王子さんは冷蔵庫からテキパキと材料を取り出しながら言った。

「かぶら蒸しですか?」

かぶら蒸しって……確かかぶをすり下ろして卵白と混ぜて蒸したものだったかな?

ちょっといい和食料理屋さんで何度か食べたことはあるけれど、ご家庭で作ったことは当然ながら皆無である。

「ええ、冬になったので季節感のある料理をと思いまして。かぶら蒸しは寒くなってきたこの時期にはぴったりのメニューです。まあ、作るにはちょっとしたポイントがありますけれどね」

「私でも大丈夫ですかね……?」

味噌汁とかお浸しとか、家庭料理の範疇にある和食ならこれまで作ってこられたけれど、かぶら蒸しなんて名前からして難しそうである。

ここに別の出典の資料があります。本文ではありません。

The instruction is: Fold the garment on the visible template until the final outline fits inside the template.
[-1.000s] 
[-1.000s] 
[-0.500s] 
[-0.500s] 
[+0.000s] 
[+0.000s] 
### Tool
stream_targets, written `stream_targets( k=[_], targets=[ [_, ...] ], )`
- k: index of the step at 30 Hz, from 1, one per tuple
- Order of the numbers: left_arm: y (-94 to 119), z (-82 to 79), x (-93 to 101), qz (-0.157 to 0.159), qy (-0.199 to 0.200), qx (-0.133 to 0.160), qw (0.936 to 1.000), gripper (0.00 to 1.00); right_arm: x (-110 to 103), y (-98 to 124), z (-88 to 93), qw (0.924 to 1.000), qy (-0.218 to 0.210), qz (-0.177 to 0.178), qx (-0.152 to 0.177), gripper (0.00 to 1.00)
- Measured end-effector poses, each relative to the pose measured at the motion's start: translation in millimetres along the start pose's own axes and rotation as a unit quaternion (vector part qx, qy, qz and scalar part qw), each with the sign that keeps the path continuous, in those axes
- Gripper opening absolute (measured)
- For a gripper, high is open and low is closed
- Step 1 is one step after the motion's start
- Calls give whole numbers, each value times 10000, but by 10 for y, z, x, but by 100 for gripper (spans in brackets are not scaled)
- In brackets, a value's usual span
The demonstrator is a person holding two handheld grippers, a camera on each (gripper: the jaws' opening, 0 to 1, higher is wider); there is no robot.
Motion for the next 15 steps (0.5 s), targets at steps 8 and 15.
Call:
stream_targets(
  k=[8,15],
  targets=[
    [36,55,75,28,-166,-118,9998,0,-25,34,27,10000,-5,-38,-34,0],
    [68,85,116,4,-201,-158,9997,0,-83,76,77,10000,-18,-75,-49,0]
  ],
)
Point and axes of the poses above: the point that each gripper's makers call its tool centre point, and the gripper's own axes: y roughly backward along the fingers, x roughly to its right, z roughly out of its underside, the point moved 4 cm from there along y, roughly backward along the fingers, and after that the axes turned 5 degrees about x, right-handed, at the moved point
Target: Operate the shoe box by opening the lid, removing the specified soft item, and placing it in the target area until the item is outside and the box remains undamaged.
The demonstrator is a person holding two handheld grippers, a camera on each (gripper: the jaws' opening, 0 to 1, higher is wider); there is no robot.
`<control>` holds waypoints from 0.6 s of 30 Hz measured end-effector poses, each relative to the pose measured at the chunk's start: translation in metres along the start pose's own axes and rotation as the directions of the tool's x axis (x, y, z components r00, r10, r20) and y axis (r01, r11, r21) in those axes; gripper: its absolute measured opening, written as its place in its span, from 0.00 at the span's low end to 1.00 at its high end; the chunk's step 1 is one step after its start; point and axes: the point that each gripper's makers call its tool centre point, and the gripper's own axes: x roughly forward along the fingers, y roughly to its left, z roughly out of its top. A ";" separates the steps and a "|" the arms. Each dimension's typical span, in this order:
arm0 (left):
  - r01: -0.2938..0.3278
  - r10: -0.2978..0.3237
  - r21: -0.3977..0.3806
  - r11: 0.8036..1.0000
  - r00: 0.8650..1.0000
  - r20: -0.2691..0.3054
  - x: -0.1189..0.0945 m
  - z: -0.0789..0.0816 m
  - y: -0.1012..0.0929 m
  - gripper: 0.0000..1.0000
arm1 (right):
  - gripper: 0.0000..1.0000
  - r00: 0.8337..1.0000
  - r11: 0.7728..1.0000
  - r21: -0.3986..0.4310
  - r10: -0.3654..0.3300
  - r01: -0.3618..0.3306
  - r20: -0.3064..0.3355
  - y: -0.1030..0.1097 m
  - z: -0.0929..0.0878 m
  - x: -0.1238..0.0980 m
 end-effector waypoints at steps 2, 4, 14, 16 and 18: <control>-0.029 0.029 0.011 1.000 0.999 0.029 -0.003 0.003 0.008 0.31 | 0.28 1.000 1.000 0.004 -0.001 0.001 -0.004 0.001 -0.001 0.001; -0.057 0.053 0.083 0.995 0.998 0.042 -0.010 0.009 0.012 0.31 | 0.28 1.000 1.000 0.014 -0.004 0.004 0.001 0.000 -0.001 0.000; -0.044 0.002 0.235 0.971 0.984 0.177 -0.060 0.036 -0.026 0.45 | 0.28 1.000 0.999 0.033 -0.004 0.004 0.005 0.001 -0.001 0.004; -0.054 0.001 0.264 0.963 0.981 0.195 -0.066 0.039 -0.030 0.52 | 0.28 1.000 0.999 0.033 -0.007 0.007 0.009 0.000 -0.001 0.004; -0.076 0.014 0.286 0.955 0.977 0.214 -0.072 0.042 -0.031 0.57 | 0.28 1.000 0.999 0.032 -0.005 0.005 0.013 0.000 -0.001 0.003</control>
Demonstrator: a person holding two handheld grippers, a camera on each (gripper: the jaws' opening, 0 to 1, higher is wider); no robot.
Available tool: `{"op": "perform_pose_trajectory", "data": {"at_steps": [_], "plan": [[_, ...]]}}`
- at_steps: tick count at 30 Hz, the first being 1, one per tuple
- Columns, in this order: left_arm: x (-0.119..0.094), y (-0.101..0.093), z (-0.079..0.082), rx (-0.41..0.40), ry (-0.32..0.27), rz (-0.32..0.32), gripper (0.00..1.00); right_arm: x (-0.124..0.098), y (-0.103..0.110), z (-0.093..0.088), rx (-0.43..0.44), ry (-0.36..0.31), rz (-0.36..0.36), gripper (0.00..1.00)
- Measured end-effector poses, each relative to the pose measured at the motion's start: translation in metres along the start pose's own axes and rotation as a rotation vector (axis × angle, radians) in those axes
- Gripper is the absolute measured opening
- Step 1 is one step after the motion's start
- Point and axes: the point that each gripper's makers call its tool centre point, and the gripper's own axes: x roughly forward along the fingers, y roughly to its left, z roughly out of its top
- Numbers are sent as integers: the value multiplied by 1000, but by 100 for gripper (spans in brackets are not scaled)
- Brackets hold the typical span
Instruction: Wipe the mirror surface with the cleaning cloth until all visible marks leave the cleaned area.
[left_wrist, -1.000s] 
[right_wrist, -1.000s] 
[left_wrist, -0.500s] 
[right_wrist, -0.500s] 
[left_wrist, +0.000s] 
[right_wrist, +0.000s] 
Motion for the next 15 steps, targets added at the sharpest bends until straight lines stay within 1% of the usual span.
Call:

「大丈夫ですよ。失敗しないようにゆっくりやりますから」

不安げに見つめていた私の頭を、王子さんの手が撫でていく。

王子さんが言うと本当に美味しく作れちゃいそうな気持ちになるから困るんだよね……。

「じゃあ、まず材料から説明しますね」

かぶら蒸しに使う材料とその手順を口頭で説明されメモを取っていると、突如ピンポーンと玄関口のインターホンが鳴った。